§ **WORK INSTRUCTIONS**
Output the full listing below exactly, without the pictures.

§ **DATASET EXCERPT**
=====
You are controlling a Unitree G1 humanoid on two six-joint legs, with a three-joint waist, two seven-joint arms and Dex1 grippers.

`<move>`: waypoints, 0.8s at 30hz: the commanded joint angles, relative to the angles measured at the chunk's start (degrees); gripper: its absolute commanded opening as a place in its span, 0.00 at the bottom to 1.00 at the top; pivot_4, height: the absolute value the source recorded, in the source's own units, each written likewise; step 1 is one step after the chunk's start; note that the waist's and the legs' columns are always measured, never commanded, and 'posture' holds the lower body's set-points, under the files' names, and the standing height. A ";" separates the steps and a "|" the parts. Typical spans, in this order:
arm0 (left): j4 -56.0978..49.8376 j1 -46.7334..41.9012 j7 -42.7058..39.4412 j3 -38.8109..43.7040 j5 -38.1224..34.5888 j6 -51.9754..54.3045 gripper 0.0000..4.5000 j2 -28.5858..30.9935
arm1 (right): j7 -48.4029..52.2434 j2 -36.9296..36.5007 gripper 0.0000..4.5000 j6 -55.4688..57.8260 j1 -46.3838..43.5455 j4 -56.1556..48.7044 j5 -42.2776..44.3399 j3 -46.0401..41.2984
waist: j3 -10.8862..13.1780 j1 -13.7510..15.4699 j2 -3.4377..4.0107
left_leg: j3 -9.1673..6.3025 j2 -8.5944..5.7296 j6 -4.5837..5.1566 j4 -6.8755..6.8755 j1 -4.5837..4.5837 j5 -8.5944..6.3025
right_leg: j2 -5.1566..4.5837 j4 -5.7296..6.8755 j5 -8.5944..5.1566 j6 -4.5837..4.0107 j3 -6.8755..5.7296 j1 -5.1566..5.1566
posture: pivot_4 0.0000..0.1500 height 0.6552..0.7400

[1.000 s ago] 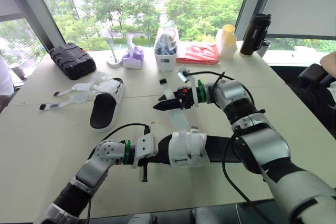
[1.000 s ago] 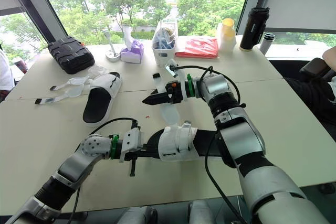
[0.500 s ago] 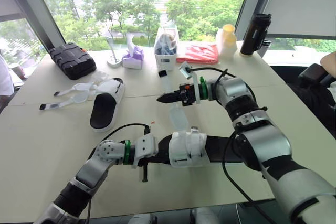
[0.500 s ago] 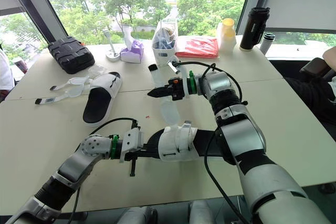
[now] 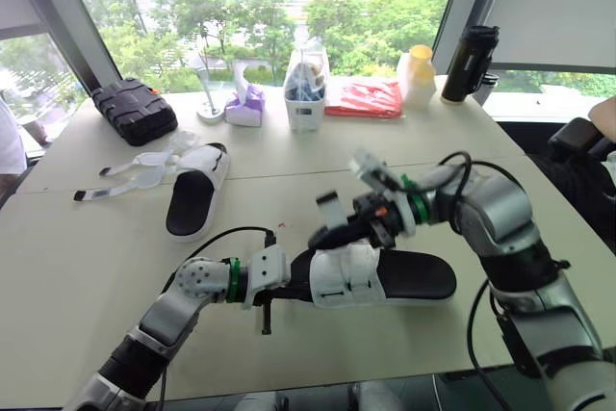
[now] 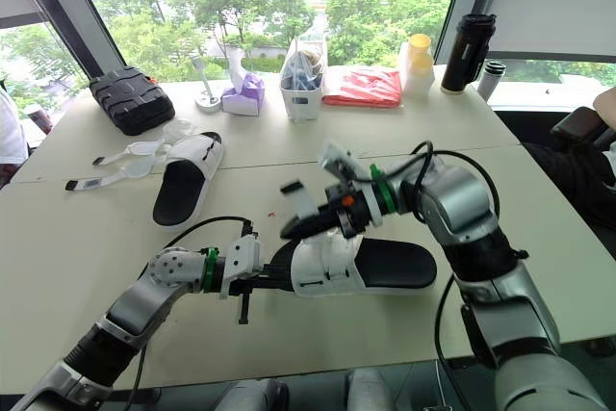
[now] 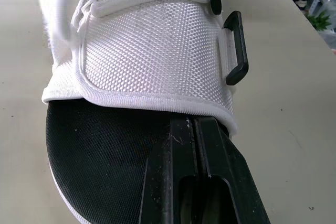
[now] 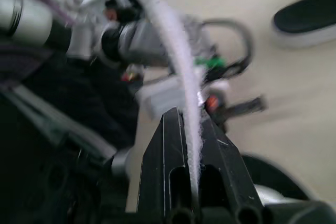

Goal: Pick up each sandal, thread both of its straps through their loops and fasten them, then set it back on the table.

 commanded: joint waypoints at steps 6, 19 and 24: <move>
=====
§ **TASK RESULT**
You are controlling a Unitree G1 humanoid on two six-joint legs, with a three-joint waist, two seven-joint arms and Dex1 grippers.

`<move>`: waypoints, 0.8s at 30hz: the commanded joint angles, relative to the angles measured at the chunk's start (degrees); gripper: its absolute commanded opening as a place in its span, 0.00 at the bottom to 1.00 at the top; pivot_4, height: the absolute value the source recorded, in the source's own units, each written likewise; step 1 is one step after the chunk's start; note that the waist's and the legs' columns are always measured, never commanded, and 'posture' holds the lower body's set-points, under the files' names, and the standing height. A ";" separates the steps and a "|" the parts. Typical spans, in this order:
arm0 (left): j4 -56.0978..49.8376 j1 -46.7334..41.9012 j7 -42.7058..39.4412 j3 -38.8109..43.7040 j5 -38.1224..34.5888 j6 -51.9754..54.3045 gripper 0.0000..4.5000 j2 -28.5858..30.9935
arm1 (right): j7 -48.4029..52.2434 j2 -36.9296..36.5007 gripper 0.0000..4.5000 j6 -55.4688..57.8260 j1 -46.3838..43.5455 j4 -56.1556..48.7044 j5 -42.2776..44.3399 j3 -46.0401..41.2984
waist: j3 -10.8862..13.1780 j1 -13.7510..15.4699 j2 -3.4377..4.0107
left_leg: j3 -9.1673..6.3025 j2 -8.5944..5.7296 j6 -4.5837..5.1566 j4 -6.8755..6.8755 j1 -4.5837..4.5837 j5 -8.5944..6.3025
right_leg: j2 -5.1566..4.5837 j4 -5.7296..6.8755 j5 -8.5944..5.1566 j6 -4.5837..4.0107 j3 -6.8755..5.7296 j1 -5.1566..5.1566
posture: pivot_4 0.0000..0.1500 height 0.6552..0.7400

[1.000 s ago] 
[1.000 s ago] 
[0.500 s ago] 
[0.500 s ago] 
[now] 
[now] 
[now] 
[now] 

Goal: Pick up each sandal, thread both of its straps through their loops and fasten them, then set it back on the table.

 commanded: joint waypoints at steps 6, 19 and 24: <move>

With this, the output is complete.